La progression est indéniable, et fait de ces hommes constituent une population particulièrement vulnérable. Une approche appropriée à leurs besoins est donc nécessaire. Mais à l’heure actuelle, l’Europe n’a pas su déployer les moyens adaptés.


L’ECDC réclame, sans ambages, une action plus ferme en faveur du dépistage et des diagnostics précoces. Il faut dire que la situation est inquiétante. Alors même qu’ils sont les plus touchés par le VIH, les HSH reçoivent le diagnostic tardivement. C’est le cas pour 37 % d’entre eux.

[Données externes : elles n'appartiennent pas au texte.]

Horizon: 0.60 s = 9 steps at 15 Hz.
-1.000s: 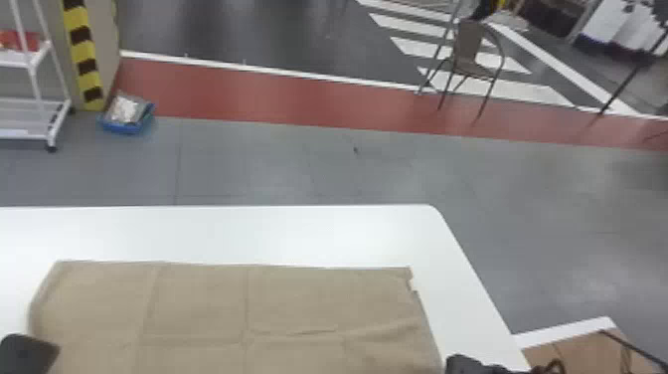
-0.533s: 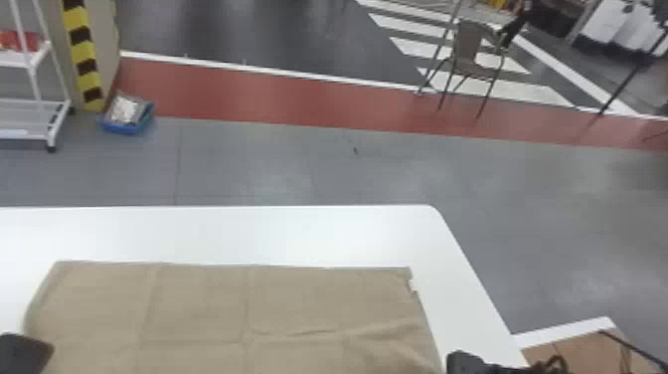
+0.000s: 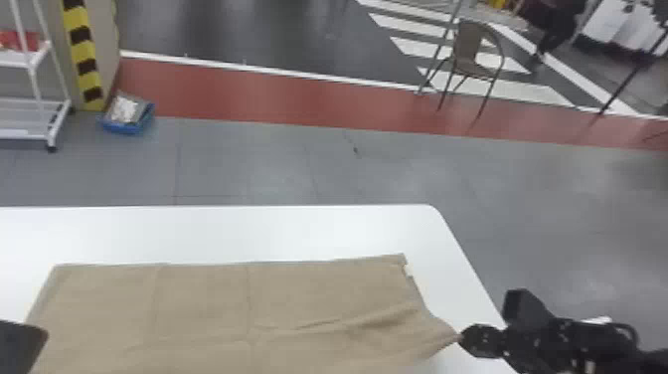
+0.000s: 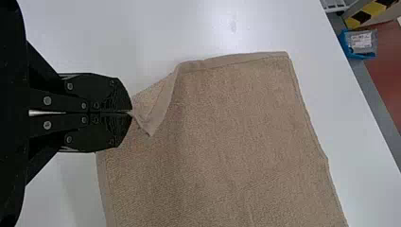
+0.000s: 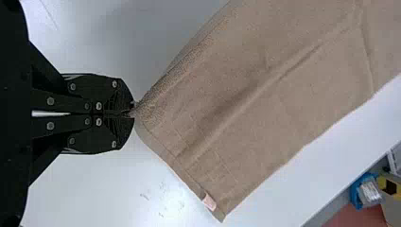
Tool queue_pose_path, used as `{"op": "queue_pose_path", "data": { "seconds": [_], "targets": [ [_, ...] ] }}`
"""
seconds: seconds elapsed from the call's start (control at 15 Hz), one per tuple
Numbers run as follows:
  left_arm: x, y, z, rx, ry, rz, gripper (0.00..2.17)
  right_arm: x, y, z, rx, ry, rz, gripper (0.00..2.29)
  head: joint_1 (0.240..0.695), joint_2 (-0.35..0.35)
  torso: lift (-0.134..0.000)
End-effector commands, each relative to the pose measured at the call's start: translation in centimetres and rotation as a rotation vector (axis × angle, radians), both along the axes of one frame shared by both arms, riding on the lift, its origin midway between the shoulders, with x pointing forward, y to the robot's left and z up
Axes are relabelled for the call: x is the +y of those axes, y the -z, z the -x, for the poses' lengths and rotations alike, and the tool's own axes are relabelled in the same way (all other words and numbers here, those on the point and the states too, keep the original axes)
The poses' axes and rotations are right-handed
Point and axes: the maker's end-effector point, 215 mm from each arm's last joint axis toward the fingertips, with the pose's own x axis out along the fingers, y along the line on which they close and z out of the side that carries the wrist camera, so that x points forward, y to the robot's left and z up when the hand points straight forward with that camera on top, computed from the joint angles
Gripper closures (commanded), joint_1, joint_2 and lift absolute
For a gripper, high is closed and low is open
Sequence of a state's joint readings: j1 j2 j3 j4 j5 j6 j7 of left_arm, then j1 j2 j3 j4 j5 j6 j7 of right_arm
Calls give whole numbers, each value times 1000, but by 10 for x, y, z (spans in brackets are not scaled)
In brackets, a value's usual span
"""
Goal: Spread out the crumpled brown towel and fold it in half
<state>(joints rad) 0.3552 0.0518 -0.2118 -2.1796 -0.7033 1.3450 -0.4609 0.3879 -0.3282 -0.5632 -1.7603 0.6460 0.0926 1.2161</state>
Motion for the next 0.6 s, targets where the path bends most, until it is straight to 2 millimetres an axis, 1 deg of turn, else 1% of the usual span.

Ce retard n’est pas sans conséquence. Une mise précoce sous traitement permet de limiter la progression du virus dans l’organisme et d’éviter les nouvelles contaminations.

Une prévention inadaptée

Les raisons de ce constat sont à la fois structurelles et sociales. 33 pays ont répondu aux interrogations de l’ECDC. Dans 20 d’entre eux, moins d’un HSH sur deux s’est fait dépister dans les 12 mois précédents. C’est beaucoup trop peu. En cause, le manque de services communautaires et de financement, ainsi que la formation inadéquate des professionnels impliqués.

Les hommes eux-mêmes ne se rendent pas vers les structures existantes… par peur du diagnostic d’abord, mais aussi des discriminations. Deux craintes qui finissent par s’autoalimenter. Car en Europe, les séropositifs sont l’objet d’inégalités criantes. Certains ont également tendance à sous-estimer le risque d’une infection.


Résoudre ce malaise n’est pas simple. L’ECDC suggère donc de lancer une politique active destinée à saisir la moindre occasion de réaliser un dépistage, de parler prévention, tout en ciblant les personnes les plus à risque.

Mais dans les faits, seuls 22 pays ont fait de la prévention du VIH chez les HSH leur priorité. Sur le plan concret, moins de 20 proposent une prophylaxie post-exposition et seuls deux offrent aux populations vulnérables la prophylaxie pré-exposition (PrEP), qui protège contre le virus.

Les données manquent

Pour mieux prévenir, il faut connaître sa cible. Or, certains pays n’ont même pas évalué le nombre de HSH au sein de leur population, souligne l’ECDC. L’organisme appelle donc de ses vœux des données plus précises sur les comportements à risque. En France, par exemple, 61 % des HSH ont eu au moins un rapport anal non protégé dans les 12 mois, avec un partenaire régulier mais au statut sérologique inconnu

Les données sur la consommation de drogue autour des rapports sexuels se font plus rares. Globalement, le chem sex est inférieur à 3 %. Mais jusqu’à 21 % des HSH le pratiquent dans certains pays. Sauf qu’une trentaine de pays ne dispose pas de données à ce sujet.

C’est pourtant à partir de ces éléments que les pouvoirs publics pourront lutter efficacement contre les inégalités et les discriminations dont sont victimes les HSH. Car dans plus de la moitié des pays de l’Europe et d’Asie centrale, stigmatisation et discrimination sont un frein à la prévention et au dépistage.